* **ACTION ITEM**:
In full and word for word, give the records again.

(SUPPLIED RECORDS Opens)

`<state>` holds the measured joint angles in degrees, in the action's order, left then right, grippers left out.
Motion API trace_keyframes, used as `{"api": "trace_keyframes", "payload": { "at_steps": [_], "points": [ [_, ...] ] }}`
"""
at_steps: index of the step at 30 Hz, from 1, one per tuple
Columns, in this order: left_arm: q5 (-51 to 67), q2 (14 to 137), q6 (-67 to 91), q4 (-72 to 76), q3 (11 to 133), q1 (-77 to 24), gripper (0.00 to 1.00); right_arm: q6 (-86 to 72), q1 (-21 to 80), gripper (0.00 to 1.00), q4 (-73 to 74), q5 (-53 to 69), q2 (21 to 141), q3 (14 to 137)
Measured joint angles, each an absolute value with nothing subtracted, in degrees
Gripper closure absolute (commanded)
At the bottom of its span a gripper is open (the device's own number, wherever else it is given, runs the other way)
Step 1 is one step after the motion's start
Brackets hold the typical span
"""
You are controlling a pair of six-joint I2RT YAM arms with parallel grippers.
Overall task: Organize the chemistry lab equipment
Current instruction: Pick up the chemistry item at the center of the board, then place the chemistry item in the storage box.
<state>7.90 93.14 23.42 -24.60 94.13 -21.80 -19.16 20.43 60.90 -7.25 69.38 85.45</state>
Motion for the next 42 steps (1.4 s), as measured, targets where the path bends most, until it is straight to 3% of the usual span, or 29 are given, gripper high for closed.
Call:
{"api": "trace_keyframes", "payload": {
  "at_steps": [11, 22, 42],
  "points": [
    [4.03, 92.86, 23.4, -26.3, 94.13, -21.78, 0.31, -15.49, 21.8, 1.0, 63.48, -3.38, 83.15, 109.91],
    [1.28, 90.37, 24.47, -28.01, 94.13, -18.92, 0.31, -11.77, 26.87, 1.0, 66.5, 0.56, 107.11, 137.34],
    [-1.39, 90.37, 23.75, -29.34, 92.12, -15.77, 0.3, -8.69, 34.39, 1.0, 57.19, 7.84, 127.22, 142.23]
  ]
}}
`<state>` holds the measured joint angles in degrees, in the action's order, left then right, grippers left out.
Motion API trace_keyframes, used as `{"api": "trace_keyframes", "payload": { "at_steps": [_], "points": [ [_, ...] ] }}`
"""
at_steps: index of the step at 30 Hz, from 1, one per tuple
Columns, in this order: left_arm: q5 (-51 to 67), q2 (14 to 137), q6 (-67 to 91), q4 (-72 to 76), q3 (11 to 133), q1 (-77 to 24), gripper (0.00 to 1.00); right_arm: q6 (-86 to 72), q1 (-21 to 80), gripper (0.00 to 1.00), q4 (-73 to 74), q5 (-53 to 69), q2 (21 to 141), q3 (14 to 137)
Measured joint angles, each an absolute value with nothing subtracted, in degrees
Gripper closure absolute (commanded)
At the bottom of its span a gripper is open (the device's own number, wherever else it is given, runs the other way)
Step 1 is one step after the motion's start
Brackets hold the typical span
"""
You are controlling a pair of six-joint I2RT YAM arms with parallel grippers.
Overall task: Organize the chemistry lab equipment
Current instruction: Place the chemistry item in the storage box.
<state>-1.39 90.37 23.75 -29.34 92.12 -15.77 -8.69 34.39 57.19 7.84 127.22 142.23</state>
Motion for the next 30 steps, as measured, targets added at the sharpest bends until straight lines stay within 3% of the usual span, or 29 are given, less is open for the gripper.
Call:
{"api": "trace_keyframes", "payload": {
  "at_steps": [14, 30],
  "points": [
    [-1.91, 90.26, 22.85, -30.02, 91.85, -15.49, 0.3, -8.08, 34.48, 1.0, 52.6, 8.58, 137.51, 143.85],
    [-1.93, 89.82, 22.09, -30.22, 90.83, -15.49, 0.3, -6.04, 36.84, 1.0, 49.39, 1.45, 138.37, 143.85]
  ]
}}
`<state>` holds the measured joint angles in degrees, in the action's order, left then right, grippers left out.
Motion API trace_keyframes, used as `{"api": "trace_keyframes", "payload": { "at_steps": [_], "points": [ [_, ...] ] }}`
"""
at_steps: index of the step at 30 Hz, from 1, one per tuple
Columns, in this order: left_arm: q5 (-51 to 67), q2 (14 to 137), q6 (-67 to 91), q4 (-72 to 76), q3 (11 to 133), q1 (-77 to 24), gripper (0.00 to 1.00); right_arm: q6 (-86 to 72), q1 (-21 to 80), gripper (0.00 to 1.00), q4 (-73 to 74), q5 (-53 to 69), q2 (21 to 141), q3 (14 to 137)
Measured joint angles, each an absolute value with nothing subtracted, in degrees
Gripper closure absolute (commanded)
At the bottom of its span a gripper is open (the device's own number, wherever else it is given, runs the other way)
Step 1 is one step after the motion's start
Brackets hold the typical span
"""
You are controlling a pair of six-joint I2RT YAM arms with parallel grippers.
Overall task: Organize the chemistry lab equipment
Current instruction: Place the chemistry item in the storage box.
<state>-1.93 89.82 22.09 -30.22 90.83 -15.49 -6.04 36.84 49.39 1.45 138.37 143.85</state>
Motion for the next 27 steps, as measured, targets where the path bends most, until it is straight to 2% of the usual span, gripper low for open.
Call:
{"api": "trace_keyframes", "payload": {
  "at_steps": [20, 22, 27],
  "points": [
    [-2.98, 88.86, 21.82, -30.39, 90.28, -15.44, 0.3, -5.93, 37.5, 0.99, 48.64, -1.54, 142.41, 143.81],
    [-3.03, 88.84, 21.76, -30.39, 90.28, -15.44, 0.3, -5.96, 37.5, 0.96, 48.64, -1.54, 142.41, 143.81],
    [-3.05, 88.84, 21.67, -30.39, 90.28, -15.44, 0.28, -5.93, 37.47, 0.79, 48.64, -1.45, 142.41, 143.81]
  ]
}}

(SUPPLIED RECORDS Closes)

* **RESPONSE TO THE EXERCISE**:
`<state>` holds the measured joint angles in degrees, in the action's order, left then right, grippers left out.
Motion API trace_keyframes, used as `{"api": "trace_keyframes", "payload": { "at_steps": [_], "points": [ [_, ...] ] }}`
"""
at_steps: index of the step at 30 Hz, from 1, one per tuple
Columns, in this order: left_arm: q5 (-51 to 67), q2 (14 to 137), q6 (-67 to 91), q4 (-72 to 76), q3 (11 to 133), q1 (-77 to 24), gripper (0.00 to 1.00); right_arm: q6 (-86 to 72), q1 (-21 to 80), gripper (0.00 to 1.00), q4 (-73 to 74), q5 (-53 to 69), q2 (21 to 141), q3 (14 to 137)
Measured joint angles, each an absolute value with nothing subtracted, in degrees
Gripper closure absolute (commanded)
At the bottom of its span a gripper is open (the device's own number, wherever else it is given, runs the other way)
Step 1 is one step after the motion's start
Brackets hold the typical span
"""
You are controlling a pair of six-joint I2RT YAM arms with parallel grippers.
Overall task: Organize the chemistry lab equipment
Current instruction: Pick up the chemistry item at the center of the board, then place the chemistry item in the storage box.
<state>7.90 93.14 23.42 -24.60 94.13 -21.80 -19.16 20.43 60.90 -7.25 69.38 85.45</state>
Motion for the next 42 steps (1.4 s), as measured, targets where the path bends most, until it is straight to 3% of the usual span, or 29 are given, gripper high for closed.
Call:
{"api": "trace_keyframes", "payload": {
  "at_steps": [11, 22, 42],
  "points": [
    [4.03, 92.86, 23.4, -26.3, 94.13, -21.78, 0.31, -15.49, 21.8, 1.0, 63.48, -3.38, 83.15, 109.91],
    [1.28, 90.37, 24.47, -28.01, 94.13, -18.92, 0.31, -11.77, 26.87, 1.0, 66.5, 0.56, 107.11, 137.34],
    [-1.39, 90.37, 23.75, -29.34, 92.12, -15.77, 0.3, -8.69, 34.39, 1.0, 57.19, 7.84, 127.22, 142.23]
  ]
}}
`<state>` holds the measured joint angles in degrees, in the action's order, left then right, grippers left out.
Motion API trace_keyframes, used as `{"api": "trace_keyframes", "payload": { "at_steps": [_], "points": [ [_, ...] ] }}`
"""
at_steps: index of the step at 30 Hz, from 1, one per tuple
Columns, in this order: left_arm: q5 (-51 to 67), q2 (14 to 137), q6 (-67 to 91), q4 (-72 to 76), q3 (11 to 133), q1 (-77 to 24), gripper (0.00 to 1.00); right_arm: q6 (-86 to 72), q1 (-21 to 80), gripper (0.00 to 1.00), q4 (-73 to 74), q5 (-53 to 69), q2 (21 to 141), q3 (14 to 137)
Measured joint angles, each an absolute value with nothing subtracted, in degrees
Gripper closure absolute (commanded)
At the bottom of its span a gripper is open (the device's own number, wherever else it is given, runs the other way)
Step 1 is one step after the motion's start
Brackets hold the typical span
"""
You are controlling a pair of six-joint I2RT YAM arms with parallel grippers.
Overall task: Organize the chemistry lab equipment
Current instruction: Place the chemistry item in the storage box.
<state>-1.39 90.37 23.75 -29.34 92.12 -15.77 -8.69 34.39 57.19 7.84 127.22 142.23</state>
Motion for the next 30 steps, as measured, targets added at the sharpest bends until straight lines stay within 3% of the usual span, or 29 are given, less is open for the gripper.
Call:
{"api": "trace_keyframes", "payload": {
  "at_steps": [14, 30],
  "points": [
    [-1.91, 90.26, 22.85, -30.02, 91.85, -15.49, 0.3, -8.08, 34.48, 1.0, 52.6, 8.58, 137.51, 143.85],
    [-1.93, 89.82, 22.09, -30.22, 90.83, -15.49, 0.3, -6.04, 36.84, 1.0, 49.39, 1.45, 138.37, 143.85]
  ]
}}
`<state>` holds the measured joint angles in degrees, in the action's order, left then right, grippers left out.
Motion API trace_keyframes, used as `{"api": "trace_keyframes", "payload": { "at_steps": [_], "points": [ [_, ...] ] }}`
"""
at_steps: index of the step at 30 Hz, from 1, one per tuple
Columns, in this order: left_arm: q5 (-51 to 67), q2 (14 to 137), q6 (-67 to 91), q4 (-72 to 76), q3 (11 to 133), q1 (-77 to 24), gripper (0.00 to 1.00); right_arm: q6 (-86 to 72), q1 (-21 to 80), gripper (0.00 to 1.00), q4 (-73 to 74), q5 (-53 to 69), q2 (21 to 141), q3 (14 to 137)
Measured joint angles, each an absolute value with nothing subtracted, in degrees
Gripper closure absolute (commanded)
At the bottom of its span a gripper is open (the device's own number, wherever else it is given, runs the other way)
Step 1 is one step after the motion's start
Brackets hold the typical span
"""
You are controlling a pair of six-joint I2RT YAM arms with parallel grippers.
Overall task: Organize the chemistry lab equipment
Current instruction: Place the chemistry item in the storage box.
<state>-1.93 89.82 22.09 -30.22 90.83 -15.49 -6.04 36.84 49.39 1.45 138.37 143.85</state>
Motion for the next 27 steps, as measured, targets where the path bends most, until it is straight to 2% of the usual span, gripper low for open.
Call:
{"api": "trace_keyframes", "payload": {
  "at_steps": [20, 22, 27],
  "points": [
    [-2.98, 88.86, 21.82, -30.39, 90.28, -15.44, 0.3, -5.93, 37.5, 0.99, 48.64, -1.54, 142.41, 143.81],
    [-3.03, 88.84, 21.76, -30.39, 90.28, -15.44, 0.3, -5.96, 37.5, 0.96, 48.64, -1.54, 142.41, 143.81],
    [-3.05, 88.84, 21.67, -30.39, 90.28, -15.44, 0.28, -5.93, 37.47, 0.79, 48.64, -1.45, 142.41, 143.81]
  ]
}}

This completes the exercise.